» EXERCISE DESCRIPTION: Search the listing for the word "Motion". Copy every line where it is found.

» RECORDED INFORMATION:
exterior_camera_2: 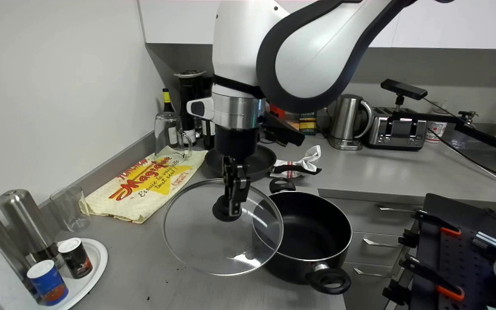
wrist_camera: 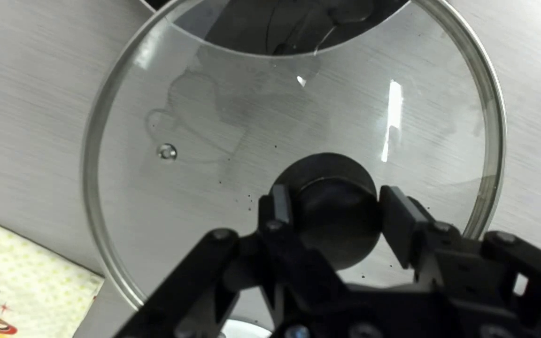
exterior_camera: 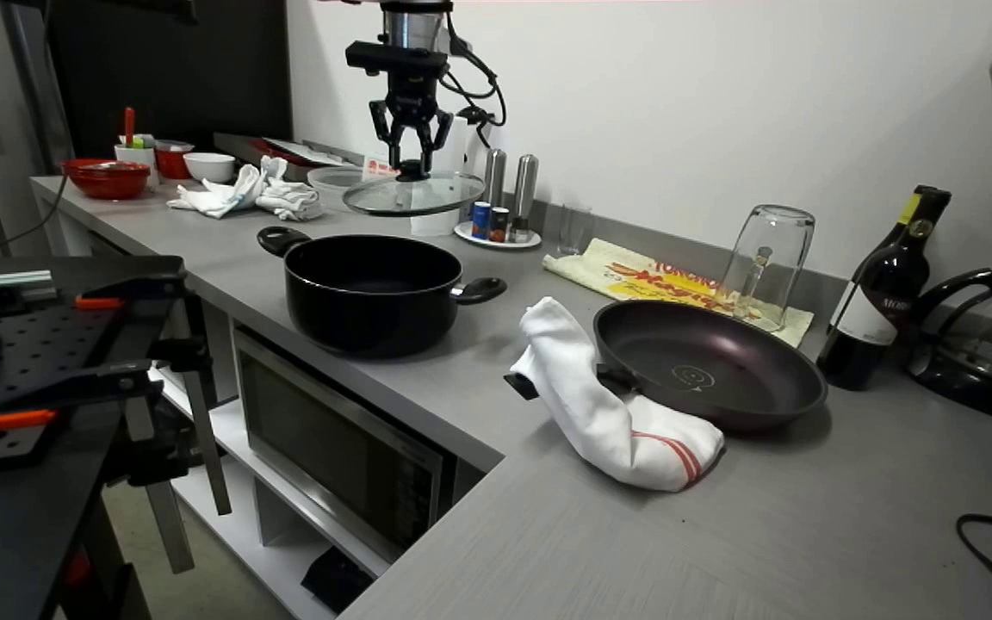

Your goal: Remove the lid from pot and put it on the table

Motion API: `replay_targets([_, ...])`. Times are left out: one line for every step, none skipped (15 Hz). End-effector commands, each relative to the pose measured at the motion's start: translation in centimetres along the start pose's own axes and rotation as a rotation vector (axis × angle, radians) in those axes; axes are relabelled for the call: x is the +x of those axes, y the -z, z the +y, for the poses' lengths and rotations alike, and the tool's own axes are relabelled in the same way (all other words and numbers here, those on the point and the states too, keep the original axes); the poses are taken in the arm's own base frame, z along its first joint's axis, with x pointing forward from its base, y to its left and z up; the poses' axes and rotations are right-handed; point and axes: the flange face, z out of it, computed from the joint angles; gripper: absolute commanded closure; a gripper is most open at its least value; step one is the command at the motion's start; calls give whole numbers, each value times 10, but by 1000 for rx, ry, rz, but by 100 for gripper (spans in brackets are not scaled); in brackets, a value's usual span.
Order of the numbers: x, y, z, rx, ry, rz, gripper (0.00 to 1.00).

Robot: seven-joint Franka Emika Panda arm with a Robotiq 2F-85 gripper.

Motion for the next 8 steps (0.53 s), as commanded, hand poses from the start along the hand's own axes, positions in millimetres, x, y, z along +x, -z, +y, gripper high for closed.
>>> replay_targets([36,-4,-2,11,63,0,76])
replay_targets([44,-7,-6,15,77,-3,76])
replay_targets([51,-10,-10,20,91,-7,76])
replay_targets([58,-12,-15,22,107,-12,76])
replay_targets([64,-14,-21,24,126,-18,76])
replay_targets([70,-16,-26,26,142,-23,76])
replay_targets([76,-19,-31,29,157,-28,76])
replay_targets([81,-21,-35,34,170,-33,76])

» ANSWER BOX:
Motion API: `replay_targets([_, ...])`. Times are left out: one line for every step, none skipped (15 Hz). End-effector commands, each relative to the pose measured at the motion's start: translation in centimetres along the start pose's own axes and rotation as a rotation vector (axis × angle, radians) in those axes; axes are relabelled for the call: x is the +x of those axes, y the -z, z the +y, for the poses' lengths and rotations alike, and the tool's own axes are relabelled in the same way (all other words and numbers here, those on the point and the states too, keep the original axes); the poses are taken in the arm's own base frame, z along its first joint's axis, with x pointing forward from its base, y to its left and z up; the poses' axes and rotations are right-handed; point and axes: the flange face, z out of it, computed from the joint angles; gripper: absolute commanded closure; a gripper is most open at its least value; step one is the command at the motion's start; calls give whole numbers, each value times 10, but by 1000 for rx, ry, rz, but by 100 for gripper (spans in brackets are not scaled); in brackets, a value's usual span.
Motion for the next 8 steps (0.53 s), as commanded, hand poses from the start along the hand's own axes, positions in millimetres, x, y, z along +x, -z, +y, gripper high for closed.

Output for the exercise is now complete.